Third, we introduced mutations inside the domain interface by breaking the only interdomain disulfide bond between Cys100 and Cys323 (Fig. 4A). This disulfide bond is a unique structural feature present in GDOsp, but absent in other known members of the GDO family (Supplemental Fig. S1). It is completely buried in the domain interface of the subunit and inaccessible to solvent. It is distant from both potential substrate-binding pockets, thus it is unlikely to be directly involved in enzymatic catalysis. Single-point mutations C100A and C323A were constructed in an attempt to reduce potential coupling between the two homologous cupin domains. Both single-point mutations were further combined with other point mutations from the above second group, resulting in double mutations of Q108E/C323A and T154V/C100A. This latter group of double mutations was intended to invest the effects of active-site mutations in the background of a domain-decoupling mutant. All of these single- and double-mutant variants showed low activity (0%−16% WT level) (Fig. 4B), while their secondary structure (verified with CD) remained similar to WT (Supplemental Fig. S2). The observed decreases in catalytic activities suggest a possibility that an intimate communication between the two domains is necessary for the activity of GDOsp, albeit the mechanism is yet unclear.

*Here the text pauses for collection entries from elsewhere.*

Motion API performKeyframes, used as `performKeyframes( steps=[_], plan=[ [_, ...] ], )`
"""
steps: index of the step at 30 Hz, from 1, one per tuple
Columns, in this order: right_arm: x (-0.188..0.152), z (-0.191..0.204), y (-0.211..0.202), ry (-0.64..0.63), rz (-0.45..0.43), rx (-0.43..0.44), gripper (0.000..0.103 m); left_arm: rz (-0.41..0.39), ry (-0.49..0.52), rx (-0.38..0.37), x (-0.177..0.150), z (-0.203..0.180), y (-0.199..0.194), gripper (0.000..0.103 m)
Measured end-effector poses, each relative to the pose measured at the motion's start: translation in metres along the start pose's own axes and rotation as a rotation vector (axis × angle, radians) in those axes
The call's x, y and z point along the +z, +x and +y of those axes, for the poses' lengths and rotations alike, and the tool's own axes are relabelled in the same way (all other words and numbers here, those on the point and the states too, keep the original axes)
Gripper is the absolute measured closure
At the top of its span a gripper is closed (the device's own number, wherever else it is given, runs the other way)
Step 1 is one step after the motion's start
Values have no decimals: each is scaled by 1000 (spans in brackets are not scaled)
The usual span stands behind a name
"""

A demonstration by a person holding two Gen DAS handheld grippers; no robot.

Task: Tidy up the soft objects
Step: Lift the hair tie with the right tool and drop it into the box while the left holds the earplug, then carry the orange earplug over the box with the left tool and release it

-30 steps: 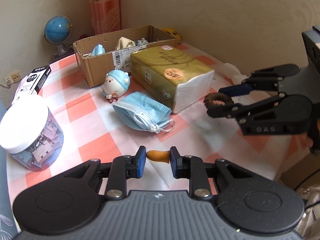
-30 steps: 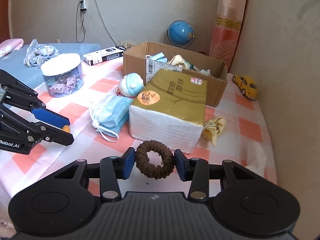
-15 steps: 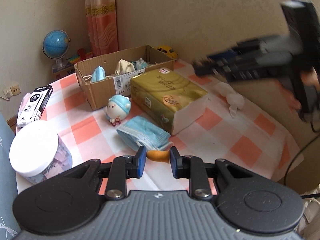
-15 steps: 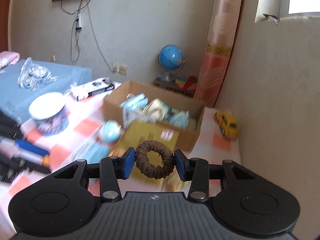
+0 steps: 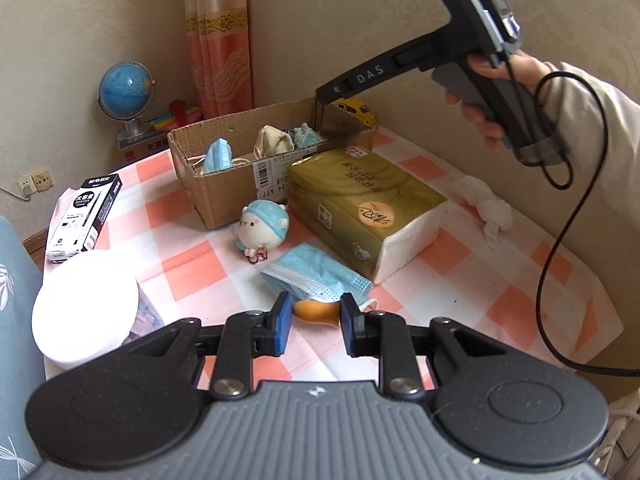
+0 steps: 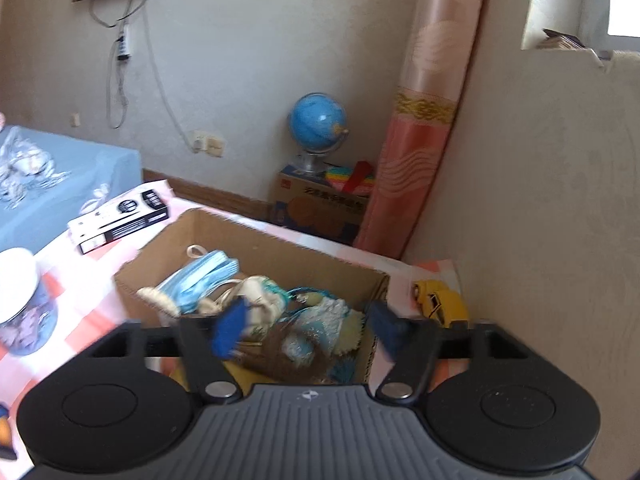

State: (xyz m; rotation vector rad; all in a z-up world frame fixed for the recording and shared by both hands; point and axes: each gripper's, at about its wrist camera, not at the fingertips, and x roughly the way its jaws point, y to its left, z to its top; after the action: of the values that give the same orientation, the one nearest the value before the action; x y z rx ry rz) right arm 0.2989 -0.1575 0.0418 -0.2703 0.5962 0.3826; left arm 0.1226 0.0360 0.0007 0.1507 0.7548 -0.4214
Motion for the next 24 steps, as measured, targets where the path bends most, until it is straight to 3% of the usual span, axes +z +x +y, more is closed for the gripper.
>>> performKeyframes(
  steps=[1, 2, 11, 16, 24],
  plan=[
    [-1, -2, 0, 22, -7, 2, 2, 0, 0, 3, 0, 1, 0, 79],
    [-3, -4, -1, 46, -18, 15, 0, 0, 0, 5, 0, 2, 0, 79],
    [-31, -1, -30, 148, 40, 50, 0, -9, -11, 7, 11, 4, 0, 79],
    [-65, 8, -56, 200, 91, 45, 0, -14, -25, 8, 25, 7, 3, 79],
    [-120, 27, -98, 215, 99, 16, 0, -18, -6, 34, 64, 9, 17, 79]
  ],
)
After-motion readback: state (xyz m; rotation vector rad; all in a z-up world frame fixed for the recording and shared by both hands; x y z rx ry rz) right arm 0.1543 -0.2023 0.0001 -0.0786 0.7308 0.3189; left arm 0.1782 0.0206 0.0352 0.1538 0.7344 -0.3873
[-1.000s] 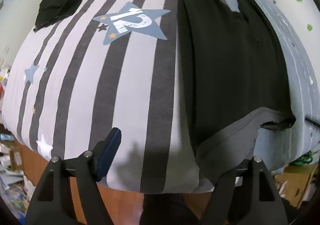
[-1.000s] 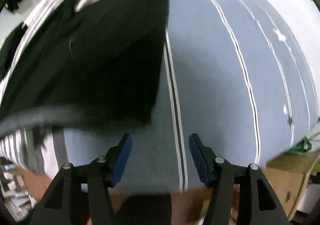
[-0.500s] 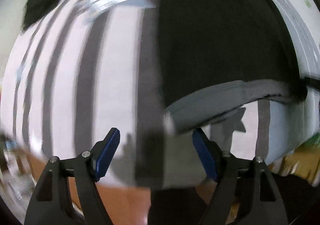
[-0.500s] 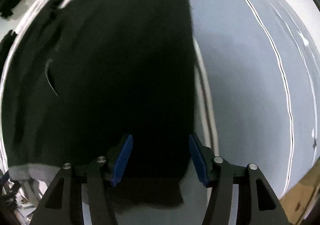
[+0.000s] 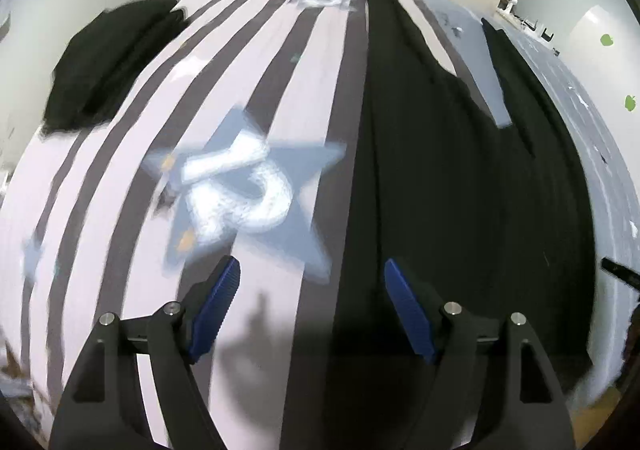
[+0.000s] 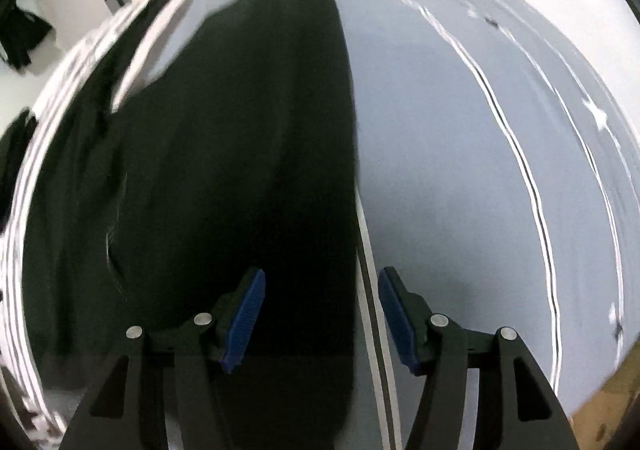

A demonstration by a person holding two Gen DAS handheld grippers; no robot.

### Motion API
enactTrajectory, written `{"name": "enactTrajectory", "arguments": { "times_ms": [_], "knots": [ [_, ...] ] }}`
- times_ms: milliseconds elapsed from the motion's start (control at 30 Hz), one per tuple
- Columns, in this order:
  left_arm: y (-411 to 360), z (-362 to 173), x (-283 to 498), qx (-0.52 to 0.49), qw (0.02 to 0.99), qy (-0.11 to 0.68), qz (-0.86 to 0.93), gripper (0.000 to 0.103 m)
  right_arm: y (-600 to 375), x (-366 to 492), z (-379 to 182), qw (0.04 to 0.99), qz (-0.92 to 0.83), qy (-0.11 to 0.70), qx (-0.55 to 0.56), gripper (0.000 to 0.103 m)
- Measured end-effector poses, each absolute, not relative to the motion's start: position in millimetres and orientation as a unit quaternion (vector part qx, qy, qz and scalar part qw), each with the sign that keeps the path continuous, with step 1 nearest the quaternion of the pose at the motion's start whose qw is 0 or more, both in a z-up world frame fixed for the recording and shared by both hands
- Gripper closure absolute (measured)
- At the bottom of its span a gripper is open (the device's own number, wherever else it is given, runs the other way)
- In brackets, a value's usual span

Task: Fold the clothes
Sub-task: 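Smooth the black garment flat with both open grippers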

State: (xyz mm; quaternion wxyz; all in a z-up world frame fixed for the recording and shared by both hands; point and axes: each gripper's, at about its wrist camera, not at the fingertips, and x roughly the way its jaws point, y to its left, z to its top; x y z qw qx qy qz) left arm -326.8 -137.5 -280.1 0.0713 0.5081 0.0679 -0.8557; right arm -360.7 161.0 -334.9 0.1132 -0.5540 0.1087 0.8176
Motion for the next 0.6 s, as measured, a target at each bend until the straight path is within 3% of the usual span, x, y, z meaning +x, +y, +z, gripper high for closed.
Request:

In addition, we observed that all variants that contained mutations Q108E, D175N, and H119A/H121A, as well as the C-domain and Δ51 construct discussed earlier, did not catalyze gentisate cleavage to maleylpyruvic acid as monitored by an ultraviolet absorbance signal at 330 nm. Instead, after 4−12 h incubation, all of them produced a yellow color in the reaction mixture, suggesting an alternative, slow reaction with the substrate. A similar result was not observed for the other variants listed above, in which case the reaction mixture remained colorless. In a control experiment, overnight storage of the gentisate substrate in the same buffer did not turn yellow. It seems that at least two conditions must be met for the reaction to produce a yellow product. First, the normal GDO activity must be abolished so that it does not compete with the slow, yellow color-producing reaction (Harpel and Lipscomb 1990b). Second, the mutation permitted some substrate-binding alternative to the major, active-site binding. Interestingly, the recombinant protein of C domain alone (i.e., residues 200−374) can produce a yellow reaction mixture, suggesting a possibility that an intact C domain is responsible for the yellow-producing reaction in this group of variants.

Discussion

GDOsp is a novel member of the cupin family

Based on its amino acid sequence and 3D structure, GDOsp belongs to the cupin superfamily (Mills et al. 2002; Dunwell et al. 2004; Gopal et al. 2005; Straganz and Nidetzky 2006; Liu et al. 2007). This superfamily includes functionally diverse proteins from Archaea, Eubacteria, and Eukaryota. A cupin protein may contain single- (Woo et al. 2000) or double (Adams et al. 2006)-cupin domains. Bicupin proteins often form homodimers (Suarez et al. 1996; Werwath et al. 1998), or homotetramers (Crawford et al. 1975; Harpel and Lipscomb 1990a; Suarez et al. 1996; Fu and Oriel 1998; Werwath et al. 1998; Feng et al. 1999). In contrast, single cupin proteins have been observed to form homohexamers (Woo et al. 2000). GDOsp belongs to the bicupin subfamily and forms a homotetramer both in solution and in crystal (Figs. 1B, 3B). Its folding is similar to a previously reported E. coli GDO structure (PDB ID 2D40) (Adams et al. 2006) at both subunit and tertiary structure levels. For example, the RMSD between their subunits is 1.2 Å for 277 Cα atoms (using a 3 Å cutoff). On the other hand, our observation on the GDOsp oligomerization is in sharp contrast to the conclusion based on size-exclusion chromatography from a previous report (Liu et al. 2007).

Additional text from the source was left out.